Data for the task:

/---

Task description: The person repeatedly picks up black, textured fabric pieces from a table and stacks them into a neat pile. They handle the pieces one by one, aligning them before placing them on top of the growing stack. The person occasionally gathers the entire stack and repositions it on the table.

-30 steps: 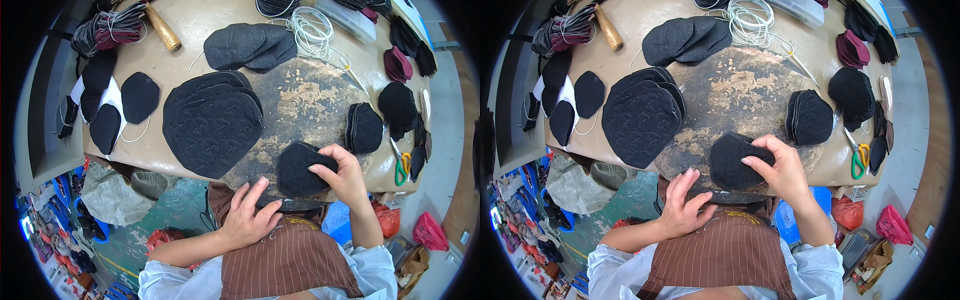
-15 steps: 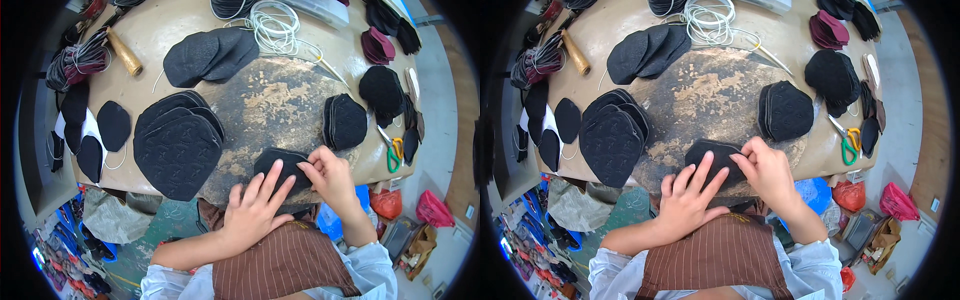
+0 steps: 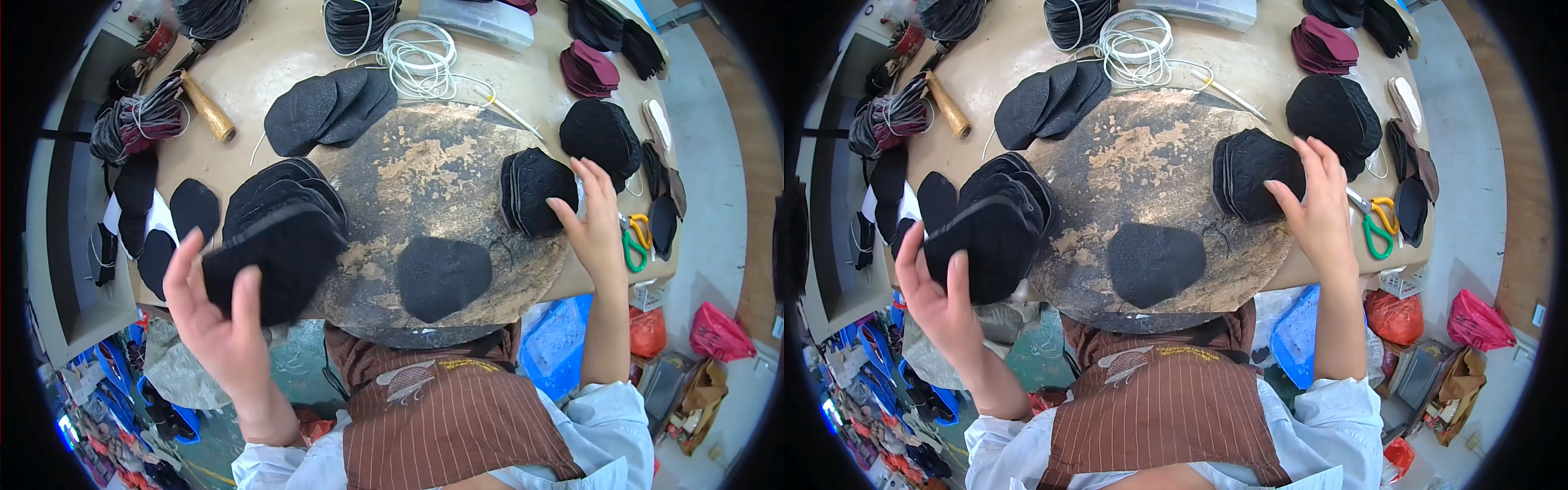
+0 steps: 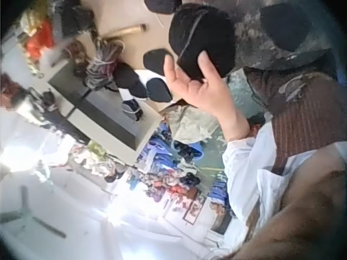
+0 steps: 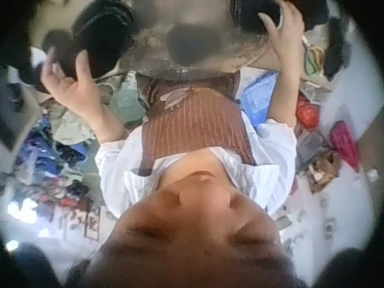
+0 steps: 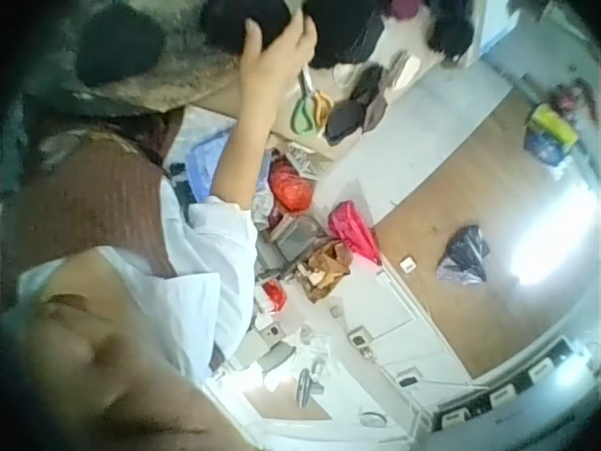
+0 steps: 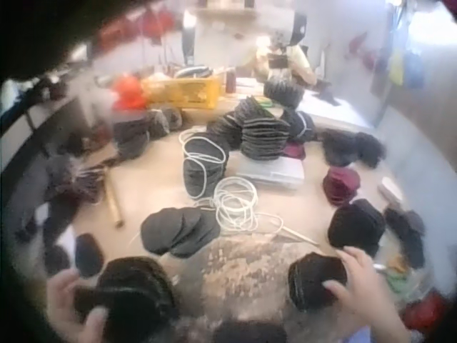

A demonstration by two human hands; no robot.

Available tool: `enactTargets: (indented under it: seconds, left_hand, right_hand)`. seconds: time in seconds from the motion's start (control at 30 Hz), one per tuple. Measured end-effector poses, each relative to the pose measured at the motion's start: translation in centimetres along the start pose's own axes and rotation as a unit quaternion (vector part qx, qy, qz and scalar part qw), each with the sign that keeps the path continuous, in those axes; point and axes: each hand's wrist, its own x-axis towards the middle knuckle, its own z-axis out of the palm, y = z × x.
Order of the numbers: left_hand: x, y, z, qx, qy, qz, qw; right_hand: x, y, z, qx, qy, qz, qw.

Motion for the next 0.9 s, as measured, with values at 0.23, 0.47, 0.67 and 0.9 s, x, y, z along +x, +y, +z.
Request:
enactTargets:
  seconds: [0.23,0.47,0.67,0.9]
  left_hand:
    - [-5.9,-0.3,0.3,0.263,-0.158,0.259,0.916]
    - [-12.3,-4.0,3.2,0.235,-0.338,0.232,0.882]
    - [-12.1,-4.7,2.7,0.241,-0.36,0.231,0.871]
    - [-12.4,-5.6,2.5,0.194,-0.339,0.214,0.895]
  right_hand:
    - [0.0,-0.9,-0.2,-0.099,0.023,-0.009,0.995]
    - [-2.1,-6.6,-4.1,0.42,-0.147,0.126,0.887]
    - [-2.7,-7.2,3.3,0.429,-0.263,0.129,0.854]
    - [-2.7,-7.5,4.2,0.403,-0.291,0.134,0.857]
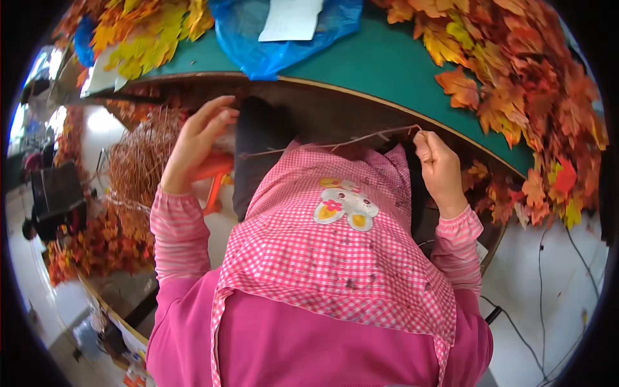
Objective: Assemble individual artificial maple leaves onto a plastic stem.
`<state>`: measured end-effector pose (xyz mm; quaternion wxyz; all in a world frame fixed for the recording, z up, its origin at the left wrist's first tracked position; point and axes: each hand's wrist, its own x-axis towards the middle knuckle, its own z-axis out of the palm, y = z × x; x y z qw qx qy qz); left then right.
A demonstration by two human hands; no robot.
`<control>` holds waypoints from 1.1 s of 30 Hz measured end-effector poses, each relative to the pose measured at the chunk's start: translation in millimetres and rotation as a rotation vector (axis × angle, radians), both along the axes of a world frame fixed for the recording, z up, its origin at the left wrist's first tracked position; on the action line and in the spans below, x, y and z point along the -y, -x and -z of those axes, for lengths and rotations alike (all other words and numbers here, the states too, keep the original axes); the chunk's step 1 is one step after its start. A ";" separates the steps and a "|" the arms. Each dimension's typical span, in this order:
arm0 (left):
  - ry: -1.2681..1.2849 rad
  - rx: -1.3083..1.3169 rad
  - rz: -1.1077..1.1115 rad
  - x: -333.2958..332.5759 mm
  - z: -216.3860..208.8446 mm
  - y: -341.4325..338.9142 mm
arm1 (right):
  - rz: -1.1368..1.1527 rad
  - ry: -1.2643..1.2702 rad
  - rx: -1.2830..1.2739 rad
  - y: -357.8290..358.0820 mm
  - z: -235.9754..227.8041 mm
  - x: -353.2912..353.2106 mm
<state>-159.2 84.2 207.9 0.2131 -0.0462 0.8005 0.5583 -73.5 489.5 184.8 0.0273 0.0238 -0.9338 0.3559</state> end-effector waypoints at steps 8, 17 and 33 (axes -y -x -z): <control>-0.018 -0.223 0.529 -90.4 -1.3 -7.7 | 0.074 0.204 -0.077 -8.1 -16.0 -3.2; -0.317 -0.826 0.619 -196.9 -4.8 -20.0 | -0.181 1.405 0.045 45.4 -76.4 27.8; -0.809 -0.668 -0.404 -9.4 -56.9 57.5 | -0.669 0.746 0.801 15.1 1.6 41.9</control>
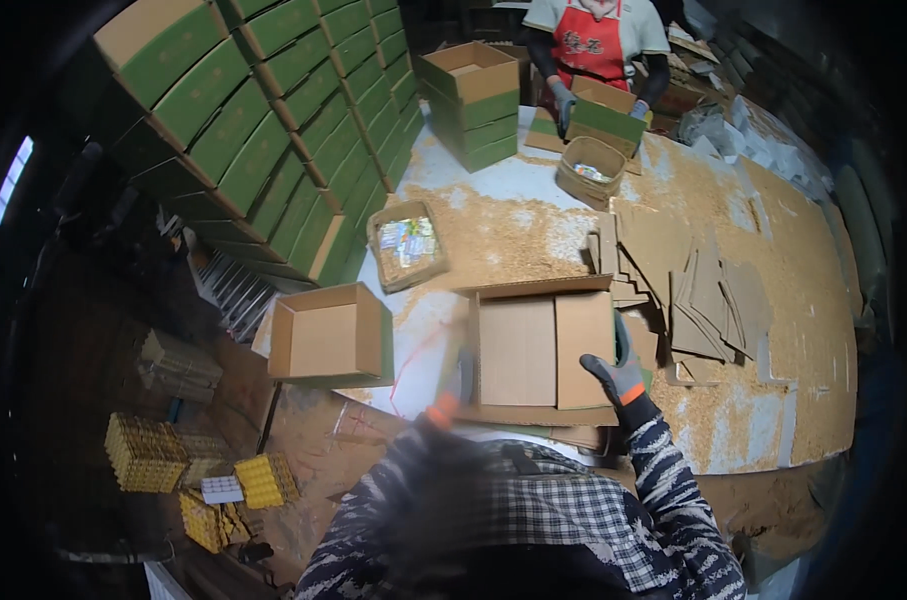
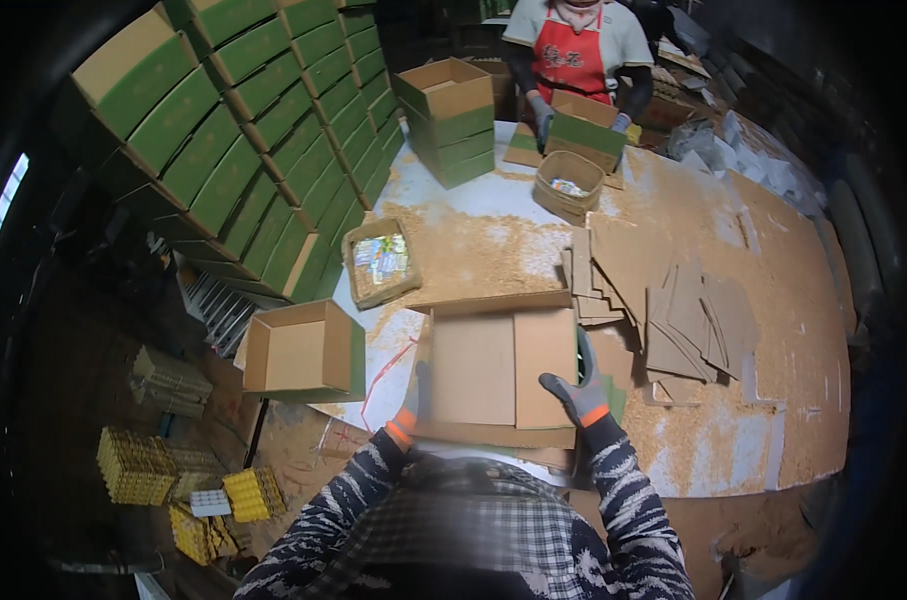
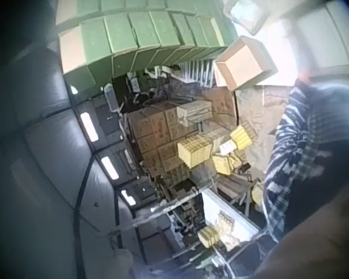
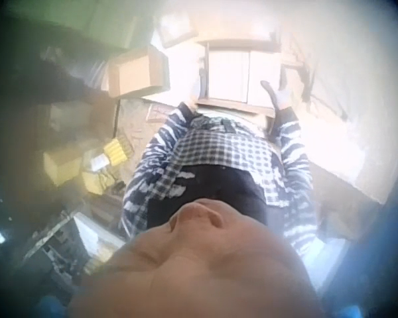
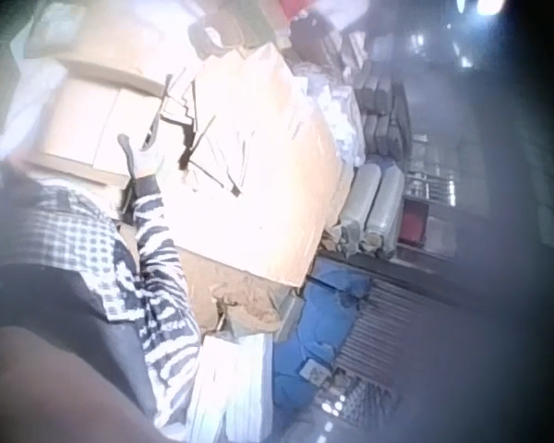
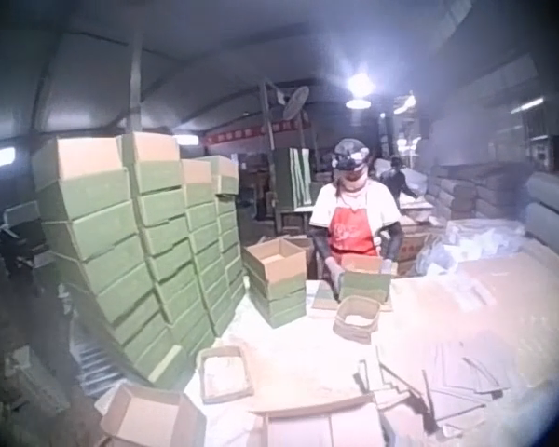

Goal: The person folds cardboard pieces into boxes, places stacks of finished boxes aside, and refills the workspace with more flat cardboard pieces.

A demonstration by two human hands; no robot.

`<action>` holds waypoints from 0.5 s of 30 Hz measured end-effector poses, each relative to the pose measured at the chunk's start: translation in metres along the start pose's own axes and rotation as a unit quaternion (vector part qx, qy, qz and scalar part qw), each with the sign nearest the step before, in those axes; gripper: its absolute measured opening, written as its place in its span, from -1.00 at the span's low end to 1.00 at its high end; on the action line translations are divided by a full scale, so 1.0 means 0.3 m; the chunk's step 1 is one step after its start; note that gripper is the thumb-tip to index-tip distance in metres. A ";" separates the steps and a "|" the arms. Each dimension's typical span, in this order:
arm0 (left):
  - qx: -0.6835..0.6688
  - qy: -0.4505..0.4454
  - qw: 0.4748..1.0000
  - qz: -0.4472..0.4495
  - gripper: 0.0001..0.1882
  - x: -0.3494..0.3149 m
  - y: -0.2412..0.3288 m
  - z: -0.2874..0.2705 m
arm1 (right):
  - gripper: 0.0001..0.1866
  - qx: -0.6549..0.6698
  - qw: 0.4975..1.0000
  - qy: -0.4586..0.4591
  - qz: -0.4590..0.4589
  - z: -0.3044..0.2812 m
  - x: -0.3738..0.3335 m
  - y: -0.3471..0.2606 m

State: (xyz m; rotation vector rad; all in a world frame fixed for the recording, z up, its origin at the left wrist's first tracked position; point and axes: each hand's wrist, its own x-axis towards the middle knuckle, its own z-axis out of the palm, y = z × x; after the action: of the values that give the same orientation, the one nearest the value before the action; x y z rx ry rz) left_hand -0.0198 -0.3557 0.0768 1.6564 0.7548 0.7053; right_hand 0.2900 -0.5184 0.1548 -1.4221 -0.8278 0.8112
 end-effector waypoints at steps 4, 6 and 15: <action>-0.379 0.094 0.919 0.044 -0.42 -0.039 0.189 -0.115 | -0.07 0.124 0.992 -0.033 -0.002 0.144 0.039 -0.200; -0.068 0.318 0.941 0.090 -0.46 -0.079 0.298 -0.348 | -0.09 0.121 0.992 -0.021 0.004 0.222 0.056 -0.254; -0.257 0.485 0.835 -0.025 -0.19 -0.376 -0.453 -0.987 | 0.03 0.244 0.961 -0.115 0.056 1.089 0.117 -0.058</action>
State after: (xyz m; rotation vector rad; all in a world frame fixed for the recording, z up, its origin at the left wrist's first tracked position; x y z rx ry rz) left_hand -0.3357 -0.2451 -0.0060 0.7013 1.1603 1.5945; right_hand 0.0238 -0.3256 0.1676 -0.9530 -0.6614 1.1925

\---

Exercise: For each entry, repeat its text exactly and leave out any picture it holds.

Solution:
Task description: The person repeatedly picks up black, textured fabric pieces from a table and stacks them into a neat pile. They handle the pieces one by one, aligning them before placing them on top of the growing stack. The person occasionally gathers the entire stack and repositions it on the table.

-30 steps: 
-15 steps: 
+0 steps: 
+0 steps: 
+0 steps: 
+0 steps: 
+0 steps: 

A demonstration by two human hands; no robot.

Available tool: `enactTargets: (indented under it: seconds, left_hand, right_hand)`. seconds: time in seconds from the motion's start (control at 30 Hz), one per tuple. Measured end-effector poses, each relative to the pose measured at the motion's start: translation in centimetres along the start pose's own axes and rotation as a unit quaternion (vector part qx, qy, qz and scalar part qw), each with the sign that keeps the path continuous, in those axes; point and axes: each hand's wrist, its own x-axis towards the middle knuckle, its own z-axis out of the palm, y = z × x.
Order of the numbers: left_hand: x, y, z, qx, qy, qz, qw; right_hand: x, y, z, qx, qy, qz, qw.

Motion for the next 0.9 s, as measured, with values at 0.23, 0.47, 0.67 and 0.9 s, x, y, z along +x, +y, +z.
Request:
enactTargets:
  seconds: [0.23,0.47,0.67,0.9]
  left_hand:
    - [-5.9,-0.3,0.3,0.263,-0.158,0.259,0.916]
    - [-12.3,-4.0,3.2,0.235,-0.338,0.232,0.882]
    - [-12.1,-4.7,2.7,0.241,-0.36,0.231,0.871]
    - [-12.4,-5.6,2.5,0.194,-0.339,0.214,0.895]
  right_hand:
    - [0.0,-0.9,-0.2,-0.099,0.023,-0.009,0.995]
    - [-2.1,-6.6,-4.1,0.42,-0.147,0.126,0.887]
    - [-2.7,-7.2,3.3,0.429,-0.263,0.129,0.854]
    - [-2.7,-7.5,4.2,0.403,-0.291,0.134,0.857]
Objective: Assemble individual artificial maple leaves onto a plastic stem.
`<state>`: measured end-effector pose (xyz mm; quaternion wxyz; all in a world frame fixed for the recording, z up, its origin at the left wrist's first tracked position; point and axes: each hand's wrist, its own x-axis towards the middle knuckle, its own z-axis out of the palm, y = z × x; x y z qw qx qy qz); left then right.
A demonstration by two human hands; no robot.
`<control>` holds waypoints from 1.1 s of 30 Hz measured end-effector poses, each relative to the pose measured at the chunk's start: translation in millimetres and rotation as a rotation vector (axis × angle, radians), both along the axes of a world frame fixed for the recording, z up, its origin at the left wrist's first tracked position; on the action line and in the spans below, x, y and z point along the -y, -x and -z of those axes, for lengths and rotations alike (all other words and numbers here, the states too, keep the original axes); the chunk's step 1 is one step after its start. A ";" separates the steps and a "|" the arms. Each dimension's typical span, in this order:
arm0 (left):
  - ry: -1.2681..1.2849 rad
  - rx: -1.3083..1.3169 rad
  - rz: -1.1077..1.1115 rad
  - x: -333.2958..332.5759 mm
  - z: -216.3860..208.8446 mm
  - y: -341.4325..338.9142 mm
arm1 (right):
  - rz: -1.1368..1.1527 rad
  - ry: -1.2643..1.2702 rad
  - rx: -1.2830..1.2739 rad
  - y: -357.8290..358.0820 mm
  - z: -235.9754..227.8041 mm
  - x: -353.2912..353.2106 mm
<state>-159.2 84.2 207.9 0.2131 -0.0462 0.8005 0.5583 -73.5 489.5 184.8 0.0273 0.0238 -0.9338 0.3559</state> end-effector waypoints at steps 8, 17 and 33 (axes -y -x -z): <control>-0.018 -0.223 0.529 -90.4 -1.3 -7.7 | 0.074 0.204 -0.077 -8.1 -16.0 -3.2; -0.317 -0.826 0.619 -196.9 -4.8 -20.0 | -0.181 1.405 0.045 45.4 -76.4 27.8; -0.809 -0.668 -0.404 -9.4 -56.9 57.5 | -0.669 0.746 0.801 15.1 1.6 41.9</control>

Goal: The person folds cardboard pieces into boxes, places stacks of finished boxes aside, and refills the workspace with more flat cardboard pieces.

A demonstration by two human hands; no robot.

`<action>` holds waypoints from 0.5 s of 30 Hz measured end-effector poses, each relative to the pose measured at the chunk's start: translation in metres along the start pose's own axes and rotation as a unit quaternion (vector part qx, qy, qz and scalar part qw), each with the sign nearest the step before, in those axes; gripper: its absolute measured opening, written as its place in its span, from -1.00 at the span's low end to 1.00 at its high end; on the action line translations are divided by a full scale, so 1.0 means 0.3 m; the chunk's step 1 is one step after its start; note that gripper is the thumb-tip to index-tip distance in metres. A ";" separates the steps and a "|" the arms. Each dimension's typical span, in this order:
arm0 (left):
  - qx: -0.6835..0.6688
  - qy: -0.4505..0.4454
  - qw: 0.4748..1.0000
  - qz: -0.4472..0.4495
  - gripper: 0.0001..0.1882
  - x: -0.3494..0.3149 m
  - y: -0.2412..0.3288 m
  - z: -0.2874..0.2705 m
arm1 (right):
  - gripper: 0.0001..0.1866
  - qx: -0.6549..0.6698
  - qw: 0.4975..1.0000
  - qy: -0.4586..0.4591
  - qz: -0.4590..0.4589
  - z: -0.3044..0.2812 m
  - x: -0.3738..0.3335 m
  - y: -0.3471..0.2606 m

State: (xyz m; rotation vector rad; all in a world frame fixed for the recording, z up, its origin at the left wrist's first tracked position; point and axes: each hand's wrist, its own x-axis towards the middle knuckle, its own z-axis out of the palm, y = z × x; after the action: of the values that give the same orientation, the one nearest the value before the action; x y z rx ry rz) left_hand -0.0198 -0.3557 0.0768 1.6564 0.7548 0.7053; right_hand 0.2900 -0.5184 0.1548 -1.4221 -0.8278 0.8112
 end-effector waypoints at steps 4, 6 and 15: <action>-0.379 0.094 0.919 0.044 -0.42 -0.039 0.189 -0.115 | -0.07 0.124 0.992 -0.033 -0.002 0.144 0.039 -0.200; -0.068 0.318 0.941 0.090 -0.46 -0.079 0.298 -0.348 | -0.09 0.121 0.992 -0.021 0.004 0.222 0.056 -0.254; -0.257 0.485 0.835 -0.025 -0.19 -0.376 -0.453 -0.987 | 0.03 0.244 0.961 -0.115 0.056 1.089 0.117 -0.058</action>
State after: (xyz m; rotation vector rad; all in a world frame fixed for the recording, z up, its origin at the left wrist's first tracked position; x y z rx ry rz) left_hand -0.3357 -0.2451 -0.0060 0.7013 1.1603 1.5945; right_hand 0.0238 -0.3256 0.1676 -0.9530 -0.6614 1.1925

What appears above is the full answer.